Only lines holding "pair" are needed; copy each of them from the data below.
━━━━━━━━
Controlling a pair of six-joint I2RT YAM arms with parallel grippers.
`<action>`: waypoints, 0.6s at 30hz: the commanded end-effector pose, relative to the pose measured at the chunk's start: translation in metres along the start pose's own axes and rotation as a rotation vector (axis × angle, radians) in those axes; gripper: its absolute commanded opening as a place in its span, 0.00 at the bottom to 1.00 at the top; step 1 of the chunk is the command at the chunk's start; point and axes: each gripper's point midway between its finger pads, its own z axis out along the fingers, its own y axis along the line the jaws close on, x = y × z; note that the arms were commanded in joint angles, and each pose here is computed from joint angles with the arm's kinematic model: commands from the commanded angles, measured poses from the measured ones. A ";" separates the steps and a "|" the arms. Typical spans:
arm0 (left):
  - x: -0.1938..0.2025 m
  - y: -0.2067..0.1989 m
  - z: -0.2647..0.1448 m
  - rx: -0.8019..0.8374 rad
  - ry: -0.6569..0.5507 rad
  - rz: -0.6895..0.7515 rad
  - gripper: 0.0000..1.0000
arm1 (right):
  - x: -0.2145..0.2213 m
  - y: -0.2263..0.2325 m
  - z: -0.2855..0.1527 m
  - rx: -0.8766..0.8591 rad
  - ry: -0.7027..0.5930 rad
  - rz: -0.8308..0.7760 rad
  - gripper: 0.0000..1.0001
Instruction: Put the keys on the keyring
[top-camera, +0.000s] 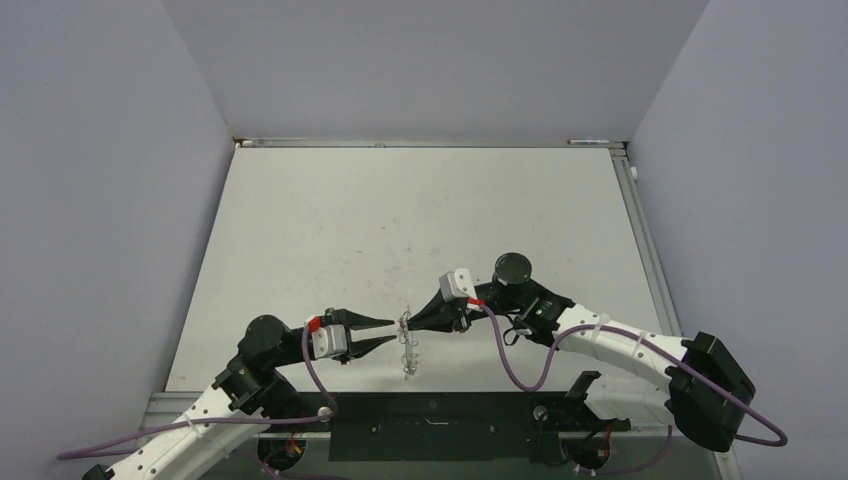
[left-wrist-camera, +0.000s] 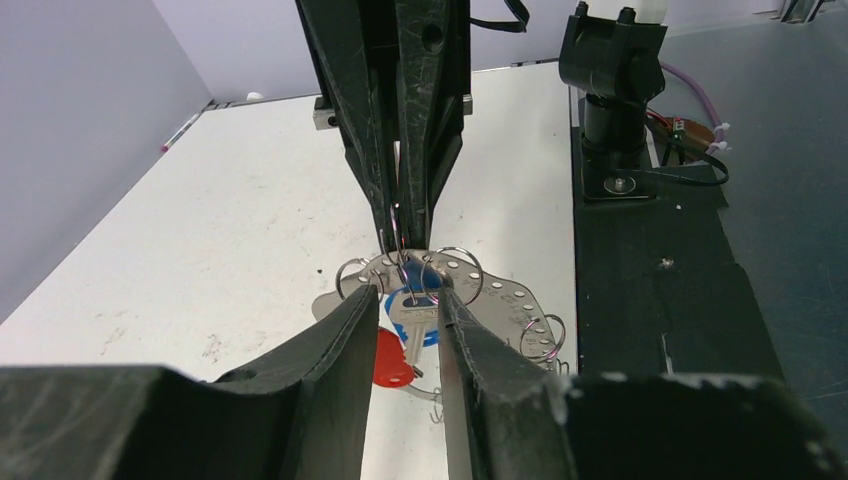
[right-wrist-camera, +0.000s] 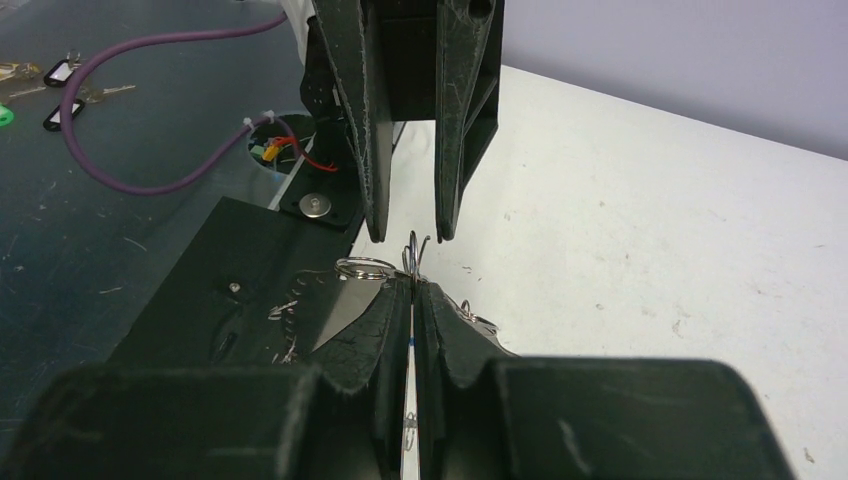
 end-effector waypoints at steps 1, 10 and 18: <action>-0.007 0.006 0.001 -0.036 -0.034 -0.013 0.26 | -0.039 -0.003 -0.003 0.020 -0.113 -0.134 0.05; -0.009 0.010 0.004 -0.044 -0.043 -0.041 0.24 | -0.043 -0.001 -0.002 0.030 -0.127 -0.146 0.05; -0.011 0.011 0.004 -0.044 -0.053 -0.038 0.20 | -0.043 0.000 0.005 0.018 -0.134 -0.145 0.05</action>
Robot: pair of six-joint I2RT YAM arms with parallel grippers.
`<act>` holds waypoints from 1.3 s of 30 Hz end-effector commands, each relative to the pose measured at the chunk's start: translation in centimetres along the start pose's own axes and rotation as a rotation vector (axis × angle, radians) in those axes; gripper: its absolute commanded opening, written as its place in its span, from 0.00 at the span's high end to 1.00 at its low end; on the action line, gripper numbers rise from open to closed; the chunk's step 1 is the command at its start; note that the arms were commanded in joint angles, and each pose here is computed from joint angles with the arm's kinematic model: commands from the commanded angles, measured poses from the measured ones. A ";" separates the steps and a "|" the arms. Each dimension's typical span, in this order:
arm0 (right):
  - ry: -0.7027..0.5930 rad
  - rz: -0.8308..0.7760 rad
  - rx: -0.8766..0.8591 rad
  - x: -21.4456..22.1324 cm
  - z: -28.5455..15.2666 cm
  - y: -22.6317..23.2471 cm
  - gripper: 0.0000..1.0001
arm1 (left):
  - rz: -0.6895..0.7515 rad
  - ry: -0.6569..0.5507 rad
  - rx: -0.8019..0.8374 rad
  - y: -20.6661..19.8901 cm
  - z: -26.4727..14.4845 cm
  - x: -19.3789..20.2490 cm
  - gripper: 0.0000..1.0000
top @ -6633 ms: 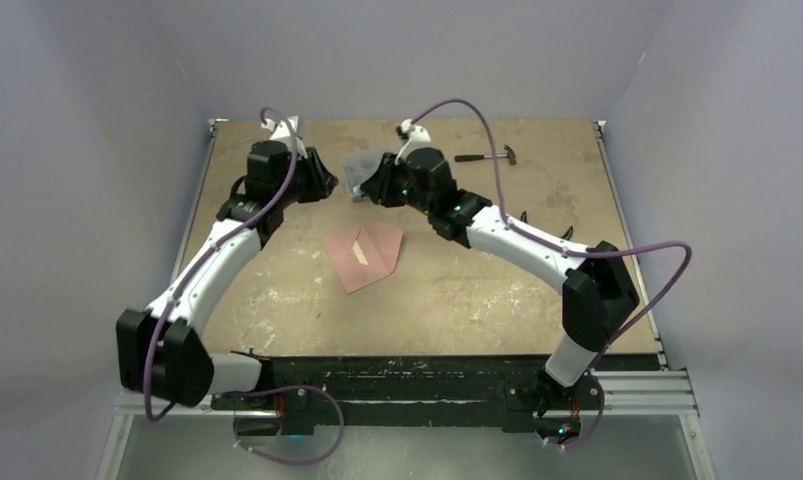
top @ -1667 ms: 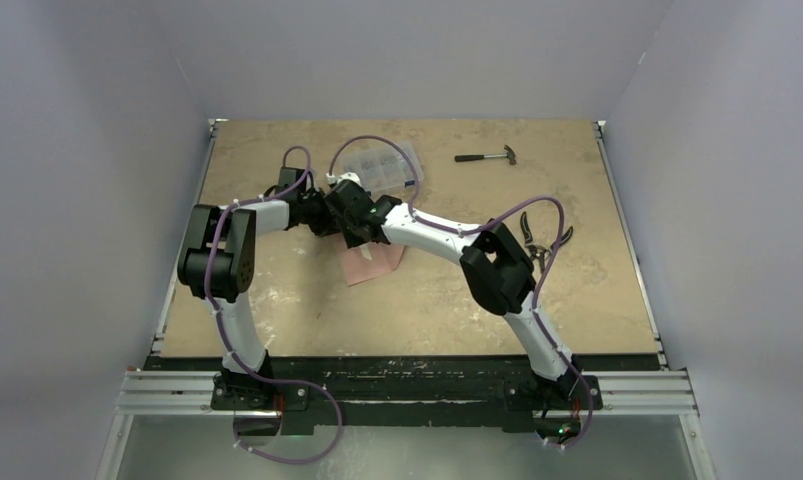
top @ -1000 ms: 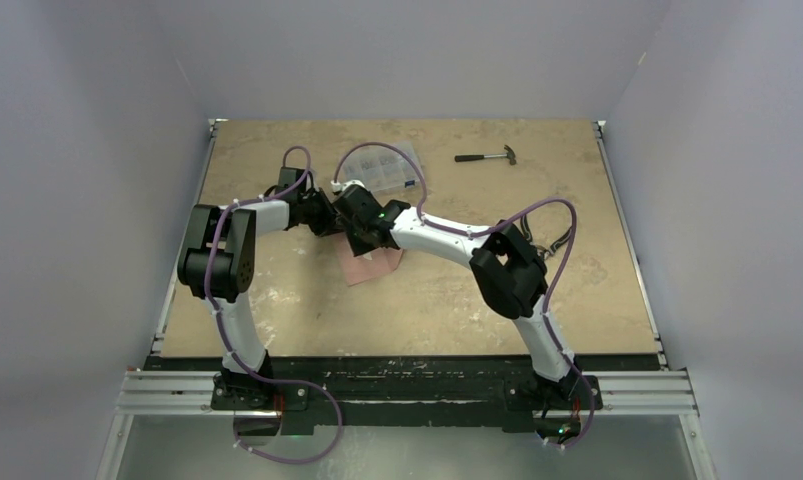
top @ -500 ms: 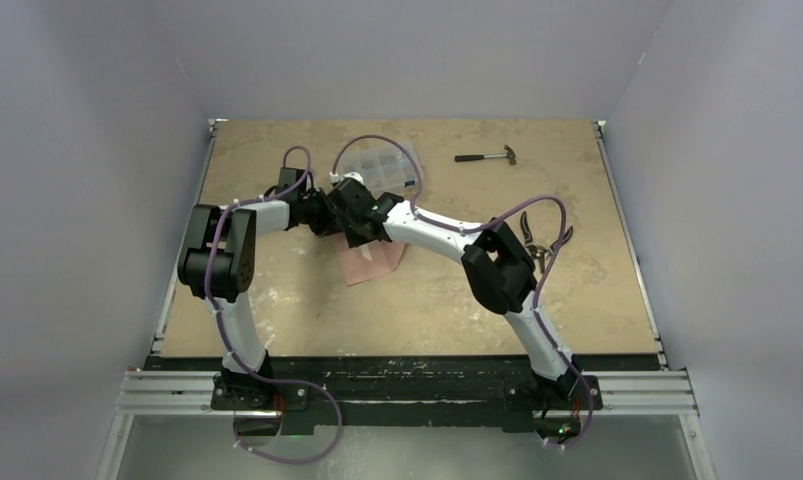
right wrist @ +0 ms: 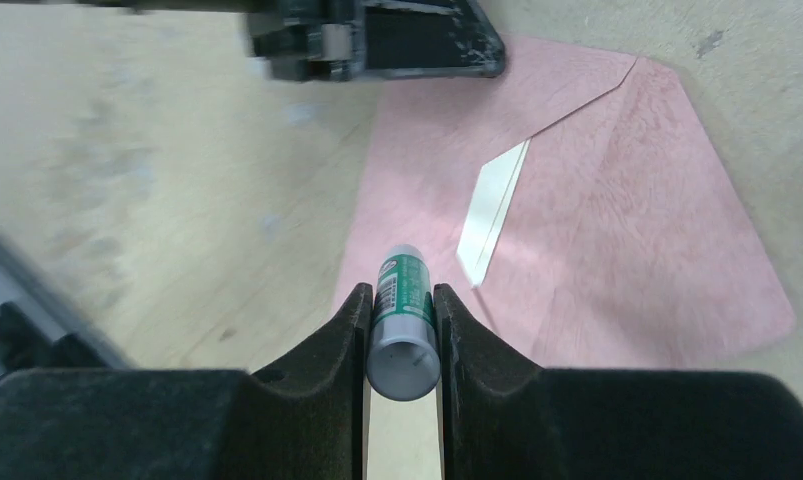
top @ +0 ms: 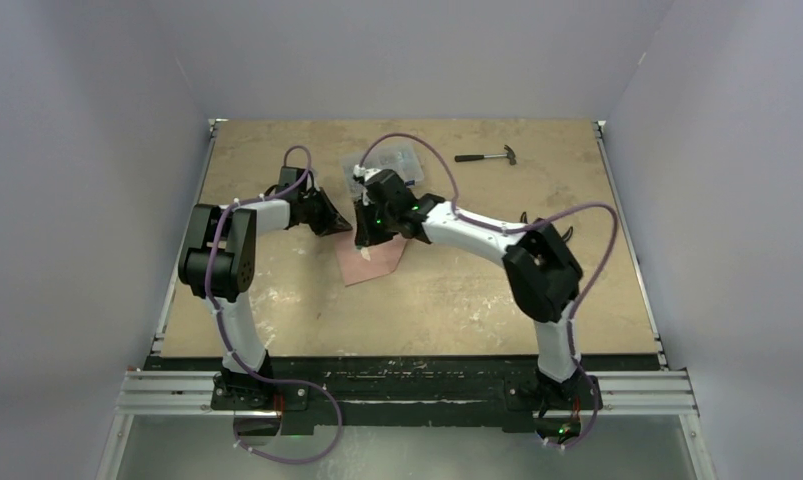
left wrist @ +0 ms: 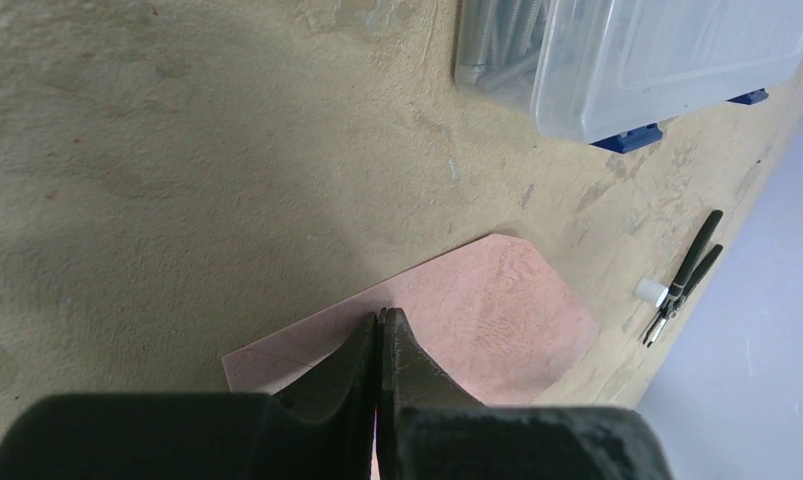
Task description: Place the letter into the envelope and seal it
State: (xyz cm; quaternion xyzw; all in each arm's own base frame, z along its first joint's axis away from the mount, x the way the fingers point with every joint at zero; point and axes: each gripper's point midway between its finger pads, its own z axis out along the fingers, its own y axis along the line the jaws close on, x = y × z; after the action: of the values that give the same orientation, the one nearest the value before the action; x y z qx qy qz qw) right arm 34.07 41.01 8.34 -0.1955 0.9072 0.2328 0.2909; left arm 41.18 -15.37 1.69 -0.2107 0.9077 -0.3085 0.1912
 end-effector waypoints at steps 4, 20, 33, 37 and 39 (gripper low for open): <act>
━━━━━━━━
# Exercise result
Controlling a pair of six-joint I2RT YAM arms with parallel grippers.
Robot: pair of six-joint I2RT YAM arms with parallel grippers.

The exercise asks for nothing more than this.